U.S. Senator Rand Paul | U.S. Senator Rand Paul official website

On May 17, 2024, U.S. Senator Rand Paul (R-KY) introduced a resolution under the Congressional Review Act (CRA) to repeal the recently finalized FDA rule on Medical Devices: Laboratory Developed Tests (LDTs). The final rule, published on May 6th, aims to impose regulations on the creation and implementation of LDTs, which critics argue will limit patient access to essential diagnostic testing. The tests are currently regulated by the Centers for Medicare & Medicaid Services, and Congress has not granted the FDA authority to regulate lab tests. U.S. Congressman Brad Finstad (MN-01) introduced a corresponding resolution in the House of Representatives.

Lab tests are often crucial within the U.S. healthcare system for providing timely results for patients with rare diseases and conditions. Implementation of the FDA’s rule is expected to:

- Hinder development and deployment of new lab-developed tests.

- Delay or restrict patient access to diagnostic tests for genetic predispositions to cancer, heart disease, and other conditions.

- Impede collaborative clinical care efforts that depend on flexible lab tests.

- Potentially force small and medium-sized laboratories to close due to economic burdens imposed by the rule.

“This is yet another brazen power grab by the FDA under the direction of President Biden,” said Dr. Paul. “Unnecessary regulations on lab developed tests threaten to delay critical diagnostics and undermine healthcare innovation. This CRA is a step towards preserving the innovation and flexibility needed to address emerging medical challenges and safeguard patient health.”

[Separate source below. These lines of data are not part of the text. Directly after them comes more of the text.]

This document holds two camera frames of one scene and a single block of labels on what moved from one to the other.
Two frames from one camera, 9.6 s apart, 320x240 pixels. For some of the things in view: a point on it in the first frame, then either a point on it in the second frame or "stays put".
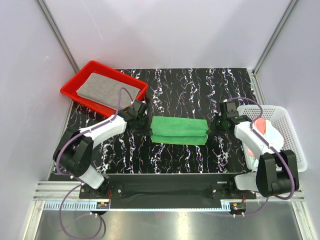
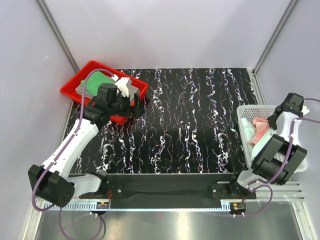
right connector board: [238, 206] stays put
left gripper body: [143, 127] → [121, 107]
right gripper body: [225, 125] → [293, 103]
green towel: [180, 130] → [94, 81]
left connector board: [102, 205] stays put
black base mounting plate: [167, 191] stays put
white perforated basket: [279, 115] stays put
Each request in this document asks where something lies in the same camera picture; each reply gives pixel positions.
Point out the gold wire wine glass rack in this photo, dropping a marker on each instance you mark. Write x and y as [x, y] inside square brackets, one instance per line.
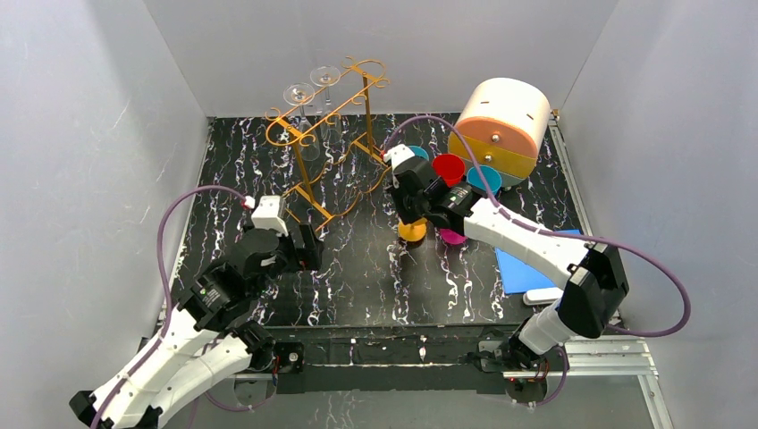
[347, 171]

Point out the small white bar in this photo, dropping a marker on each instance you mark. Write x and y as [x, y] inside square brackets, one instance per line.
[542, 297]

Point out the round pastel drawer cabinet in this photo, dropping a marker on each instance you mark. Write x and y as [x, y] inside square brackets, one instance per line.
[504, 122]

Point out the blue flat board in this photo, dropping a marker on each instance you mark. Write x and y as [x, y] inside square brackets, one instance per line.
[521, 272]

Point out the teal blue wine glass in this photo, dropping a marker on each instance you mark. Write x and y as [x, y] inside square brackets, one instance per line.
[485, 176]

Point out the light blue wine glass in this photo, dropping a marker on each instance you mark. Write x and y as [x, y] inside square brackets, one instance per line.
[420, 152]

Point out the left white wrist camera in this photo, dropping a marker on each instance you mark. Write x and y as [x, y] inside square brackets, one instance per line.
[267, 213]

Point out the clear wine glass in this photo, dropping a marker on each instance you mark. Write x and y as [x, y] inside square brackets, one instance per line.
[303, 96]
[329, 129]

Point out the red wine glass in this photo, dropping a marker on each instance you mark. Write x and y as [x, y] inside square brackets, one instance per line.
[450, 168]

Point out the magenta wine glass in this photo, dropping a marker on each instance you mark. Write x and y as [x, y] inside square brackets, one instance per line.
[451, 237]

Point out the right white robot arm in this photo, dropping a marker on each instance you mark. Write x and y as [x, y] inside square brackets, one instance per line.
[590, 275]

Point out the yellow wine glass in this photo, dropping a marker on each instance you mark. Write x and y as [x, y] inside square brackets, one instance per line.
[412, 232]

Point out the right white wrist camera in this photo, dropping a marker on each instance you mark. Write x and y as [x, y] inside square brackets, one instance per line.
[400, 158]

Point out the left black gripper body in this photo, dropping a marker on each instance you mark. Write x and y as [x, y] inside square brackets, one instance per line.
[306, 248]

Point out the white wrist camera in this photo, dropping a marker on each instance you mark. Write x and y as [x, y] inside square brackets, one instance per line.
[267, 213]
[400, 158]

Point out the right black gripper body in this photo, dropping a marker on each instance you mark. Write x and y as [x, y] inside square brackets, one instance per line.
[400, 193]

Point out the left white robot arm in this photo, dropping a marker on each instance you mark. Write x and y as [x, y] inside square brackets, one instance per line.
[203, 343]

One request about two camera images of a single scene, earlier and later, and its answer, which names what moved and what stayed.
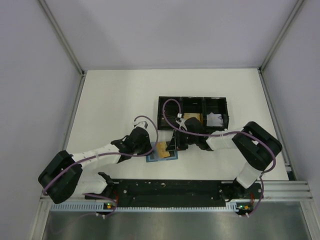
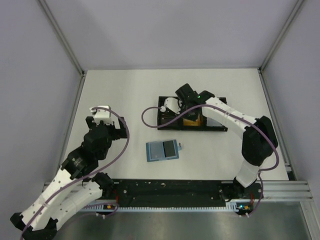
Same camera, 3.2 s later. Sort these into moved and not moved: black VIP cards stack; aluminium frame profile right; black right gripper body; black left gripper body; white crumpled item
Moved: black right gripper body; black left gripper body
Not moved: aluminium frame profile right; white crumpled item; black VIP cards stack
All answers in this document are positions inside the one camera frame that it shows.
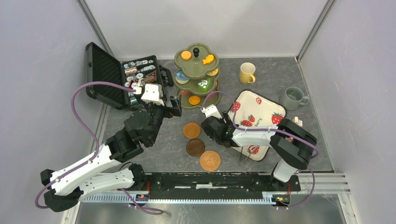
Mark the light brown round coaster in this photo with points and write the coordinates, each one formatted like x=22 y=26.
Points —
x=191 y=130

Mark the strawberry print serving tray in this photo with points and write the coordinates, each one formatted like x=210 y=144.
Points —
x=253 y=109

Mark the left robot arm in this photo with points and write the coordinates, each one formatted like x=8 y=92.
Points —
x=67 y=187

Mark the grey-green ceramic mug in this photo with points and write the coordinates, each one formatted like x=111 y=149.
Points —
x=292 y=98

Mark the yellow glazed donut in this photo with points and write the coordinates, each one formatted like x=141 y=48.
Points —
x=213 y=73

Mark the yellow ceramic mug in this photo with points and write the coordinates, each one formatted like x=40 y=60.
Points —
x=247 y=73

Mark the round orange biscuit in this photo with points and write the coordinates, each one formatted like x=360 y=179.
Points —
x=186 y=55

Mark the small orange pastry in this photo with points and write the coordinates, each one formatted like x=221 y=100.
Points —
x=209 y=59

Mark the blue glazed donut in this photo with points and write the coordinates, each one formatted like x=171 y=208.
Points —
x=181 y=78

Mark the black poker chip case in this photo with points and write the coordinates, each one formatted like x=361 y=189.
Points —
x=101 y=66

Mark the dark brown round coaster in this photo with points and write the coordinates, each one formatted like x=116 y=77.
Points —
x=195 y=147

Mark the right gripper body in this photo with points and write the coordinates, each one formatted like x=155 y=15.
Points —
x=228 y=119

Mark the purple cake slice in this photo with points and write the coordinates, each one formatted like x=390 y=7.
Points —
x=211 y=95

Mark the green three-tier dessert stand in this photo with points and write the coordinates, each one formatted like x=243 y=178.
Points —
x=196 y=71

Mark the orange macaron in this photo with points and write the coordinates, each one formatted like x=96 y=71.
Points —
x=194 y=100

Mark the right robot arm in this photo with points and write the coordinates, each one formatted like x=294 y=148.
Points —
x=294 y=145

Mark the green triangular cake slice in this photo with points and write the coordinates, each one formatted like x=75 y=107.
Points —
x=203 y=85

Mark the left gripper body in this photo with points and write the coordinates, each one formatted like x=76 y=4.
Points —
x=159 y=112

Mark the woven rattan round coaster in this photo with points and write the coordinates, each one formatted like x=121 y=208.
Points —
x=210 y=160

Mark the metal serving tongs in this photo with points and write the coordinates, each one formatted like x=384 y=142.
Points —
x=244 y=154

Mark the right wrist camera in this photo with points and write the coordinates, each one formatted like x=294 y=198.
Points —
x=211 y=111

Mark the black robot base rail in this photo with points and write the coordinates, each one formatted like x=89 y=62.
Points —
x=214 y=185

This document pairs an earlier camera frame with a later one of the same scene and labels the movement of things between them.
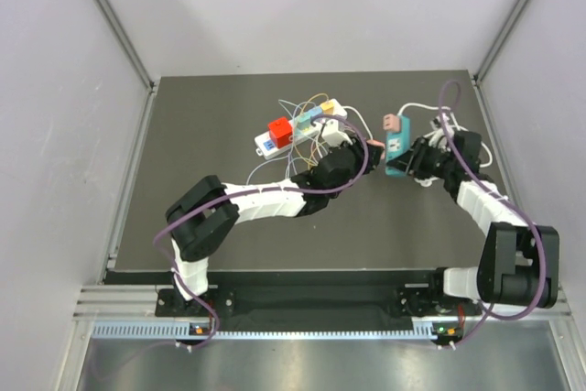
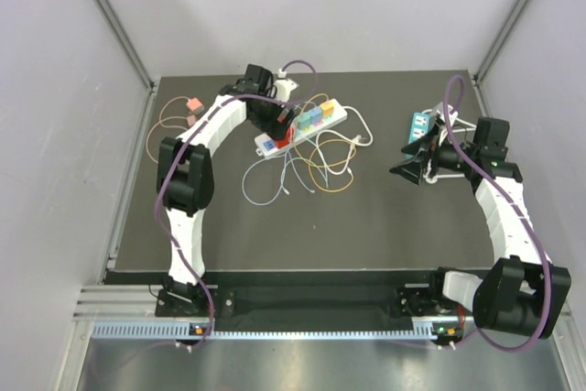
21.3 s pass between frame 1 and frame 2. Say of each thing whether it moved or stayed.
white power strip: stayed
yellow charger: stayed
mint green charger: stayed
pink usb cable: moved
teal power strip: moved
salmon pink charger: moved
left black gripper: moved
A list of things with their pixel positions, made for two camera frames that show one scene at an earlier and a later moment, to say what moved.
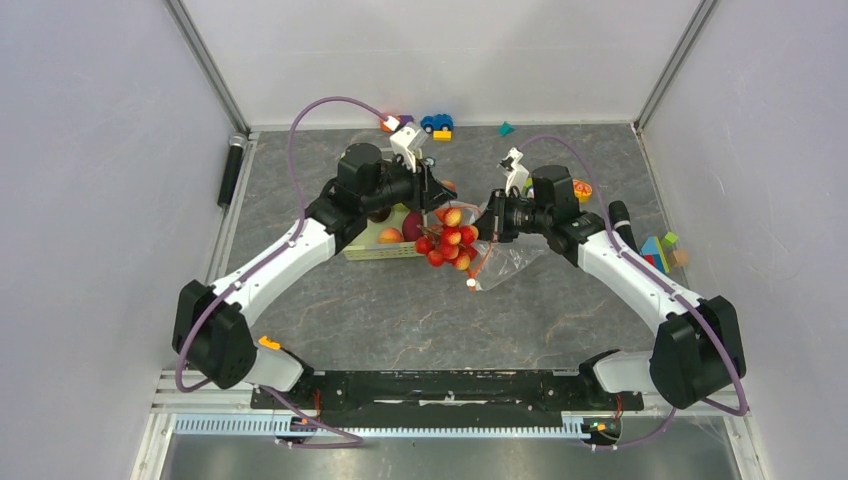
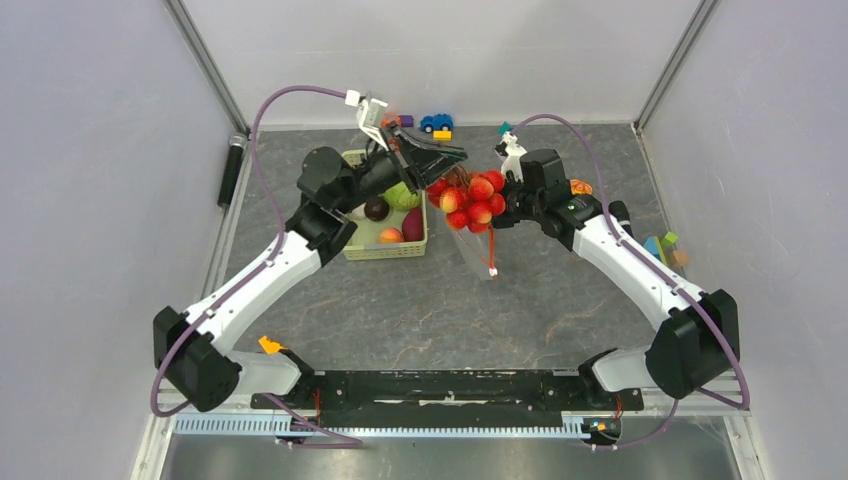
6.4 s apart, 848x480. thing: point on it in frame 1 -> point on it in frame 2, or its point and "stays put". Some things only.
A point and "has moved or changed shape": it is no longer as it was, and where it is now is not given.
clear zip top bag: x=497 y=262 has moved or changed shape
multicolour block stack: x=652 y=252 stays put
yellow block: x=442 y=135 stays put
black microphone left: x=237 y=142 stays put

“Minnesota’s First District is home to some of the most cutting-edge medical innovation in the world," said Rep. Finstad. "With new technologies emerging every day, diagnostic testing is more advanced than ever before, largely thanks to laboratory developed tests. This harmful rule from FDA will stifle the development of new methods of testing, delay access to patient care, and impact many of the laboratories that we depend on in southern Minnesota for accurate, timely diagnostic testing. I am proud to introduce this resolution with Rep. Crenshaw to protect LDTs from overregulation and strengthen the relationship between medical innovation and patient care.”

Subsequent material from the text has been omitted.